« Un soir, sur un chemin familier qui m’est cher, en mettant mes pas dans les pas de ceux qui m’ont précédé sur cette terre, j’ai senti frissonner l’arbre du silence. […] Il n’y avait plus de vent, rien ne bougeait, tout était apaisé, et pourtant j’ai entendu comme un murmure. J’ai eu l’impression - la conviction ? - qu’il provenait de l’arbre dont nous sommes issus : celui de nos familles, dont les branches sont innombrables et dont les feuilles frissonnent au plus profond de nous. Autant de feuilles, autant de voix vers lesquelles il faut se pencher pour bien les entendre, leur accorder l’attention nécessaire à la perception d’un silence qui, en réalité, n’en est pas un et ne demande qu’à être écouté.
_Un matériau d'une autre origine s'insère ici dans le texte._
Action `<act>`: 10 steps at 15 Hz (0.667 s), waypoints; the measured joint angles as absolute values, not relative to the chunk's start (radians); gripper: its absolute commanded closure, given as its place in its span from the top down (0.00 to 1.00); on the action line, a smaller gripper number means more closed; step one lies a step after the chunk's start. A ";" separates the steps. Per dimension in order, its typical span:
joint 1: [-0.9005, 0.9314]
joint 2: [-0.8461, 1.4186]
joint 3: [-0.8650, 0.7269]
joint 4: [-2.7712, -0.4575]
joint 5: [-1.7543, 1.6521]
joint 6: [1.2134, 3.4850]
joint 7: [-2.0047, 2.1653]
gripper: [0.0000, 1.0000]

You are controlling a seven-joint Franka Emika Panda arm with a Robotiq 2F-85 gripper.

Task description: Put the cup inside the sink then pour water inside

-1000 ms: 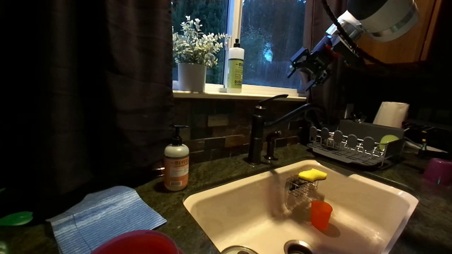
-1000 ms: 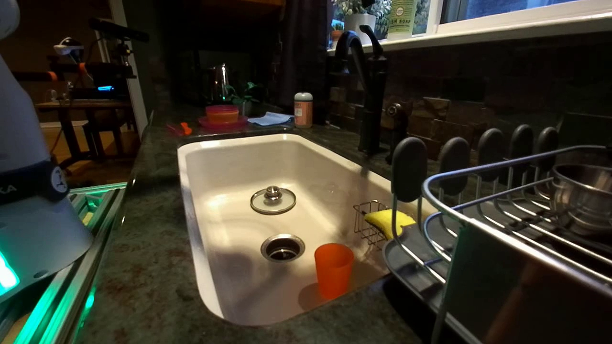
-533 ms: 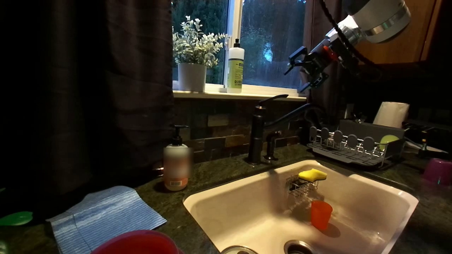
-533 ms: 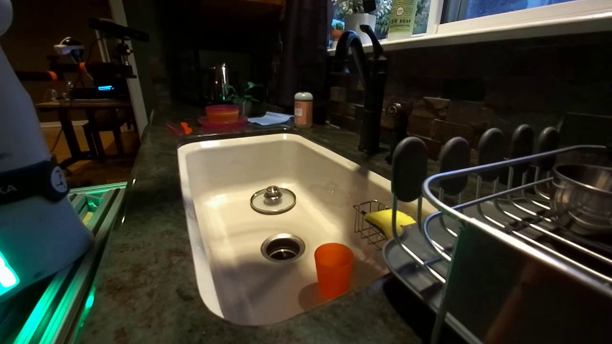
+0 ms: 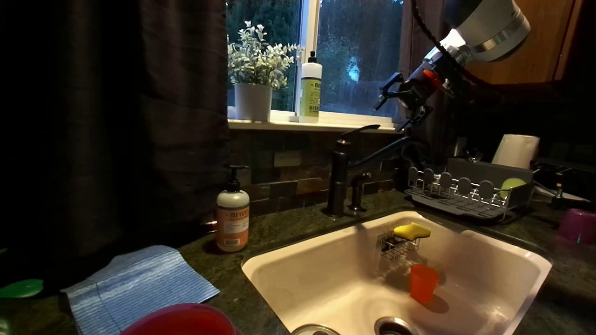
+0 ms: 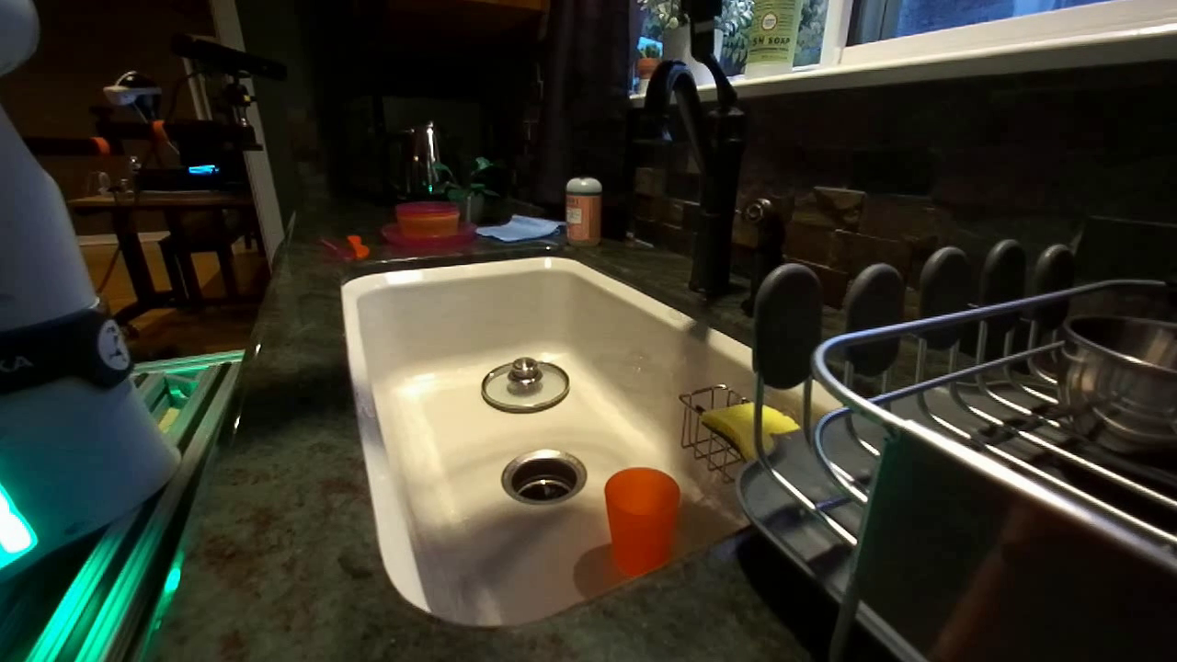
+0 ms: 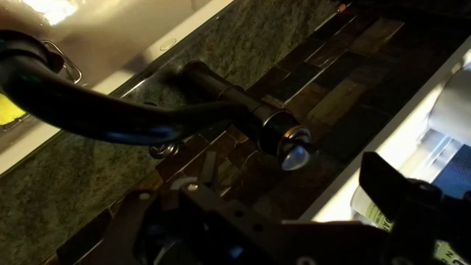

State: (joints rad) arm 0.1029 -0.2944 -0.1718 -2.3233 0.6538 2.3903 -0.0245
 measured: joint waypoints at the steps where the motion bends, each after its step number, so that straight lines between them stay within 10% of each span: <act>1: 0.097 -0.286 -0.167 -2.317 0.654 2.386 -0.024 0.62; 7: 0.077 -0.244 -0.143 -2.283 0.654 2.384 -0.023 0.14; 9: 0.072 -0.234 -0.137 -2.275 0.655 2.384 -0.023 0.51; 10: 0.070 -0.231 -0.136 -2.271 0.657 2.384 -0.023 0.53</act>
Je sais aujourd’hui que ce murmure a le pouvoir de donner un sens à notre existence, de prolonger la vie de ceux auxquels nous devons la nôtre, car ils nous habitent intimement. »

- Christian Signol, Ils rêvaient des dimanches

samedi 9 novembre 2019

#ChallengeAZ : H comme houe et valise

Si la plupart des documents notariés de Jean Avalon concerne des terres, deux documents principaux nous renseignent sur les possessions de mon ancêtre : ce sont l’inventaire après décès et le partage de ses biens entre ses héritiers.

On y trouve les objets en rapport avec son métier de boucher, qui sont essentiellement composés de poids à peser de différentes tailles (dont certains en étain), des balances « romane », des « ais » (planche de bois servant d’établi ou forte table pour couper des dépecer la viande) et un quart à mesurer. La boucherie contenait aussi « une ache à tuer les bœufs et vaches, un petit couteau pour la boucherie, trois autres méchants couteaux, 13 crochets à pendre la chair ». Sept chaudrons, de différentes tailles, sont comptés : sans doute servaient-ils aux préparations du boucher.

Tranchoir © dytic.over-blog.com

On trouve aussi divers outils qui nous renseignent sur sa vie quotidienne : une houe, des petites bêches de fer, des faux pour couper les buissons, une petite trémie (grand entonnoir destiné à recevoir et trier divers matériaux, comme le grain) et trois crible à cribler le blé (instrument percé d'un grand nombre de trous qui sert à trier, ici en l’occurrence du blé) ; outils servant au travail de la terre.

Sont recensés ensuite :
-  des charretées de bois (dont des merrains et des douelles) et un coin à fendre le bois : le bois était-il destiné à la vente ou à son utilisation personnelle (notamment la fabrication de tonneaux à vin) ?
- un peigne pour peigner le chanvre.
- des fossoirs de fer (houe généralement utilisées pour le labour de la vigne), une comporte (cuve de bois servant au transport des raisins), plusieurs paniers de vendange, et des récipients pour contenir le vin : une pipe, des grands tonneaux, trois barils, des barriques (vides ou remplies de vin).

Bien que boucher, il possédait en effet plusieurs parcelles de vignes. Visiblement il avait aussi des terres en culture, dont peut-être une chenevière, à moins qu’il achetait le chanvre déjà coupé car son inventaire fait mention de « trois balots de chanvre ».

L’un des paniers de vendange était rempli de « mechante laine » : de deux choses l’une ou on filait et tissait chez les Avalon ou on stockait dans l’intention de les revendre le produit de ses terres et les laines des moutons abattus pour la boucherie. Ou les deux.

Le recensement de ses possessions fait aussi mention d’un pistolet de ceinture et d’un fusil. Si la possession d’armes n’est pas très courante, elle n’est pas extraordinaire non plus. Cependant un doute subsiste quant au fusil : est une arme ou… la simple tige d’acier sur laquelle on aiguise les couteaux (de boucher) ?

Notre homme possédait aussi une valise, un sac et un petit sac : faisait-il de nombreux déplacements ? Il avait d’ailleurs une bride avec sa têtière, ainsi qu’un « estrier » (une paire d’étriers ?) et des « esperons », ce qui sous-entend cheval ; mais l’animal était-il destiné à se déplacer ou… à être débité, vendu et mangé ? De même les cordes étaient-elles destinées à mener le bétail acheté dans les fermes jusqu’au lieu d’abattage ou à tout autre emploi ?

Enfin, il y avait aussi des réserves : on a parlé du bois, du chanvre, de la laine, mais ont été dénombrés également des peaux de moutons, du foin, des chaumes, une caisse contenant des légumineuses (pois, fèves, vesces), des châtaigne séchées, de l’huile de noix et un quartier de lard.

Ces inventaires recensent aussi du mobilier, de la vaisselle, du linge, etc… que nous verrons aux lettres J, M et W.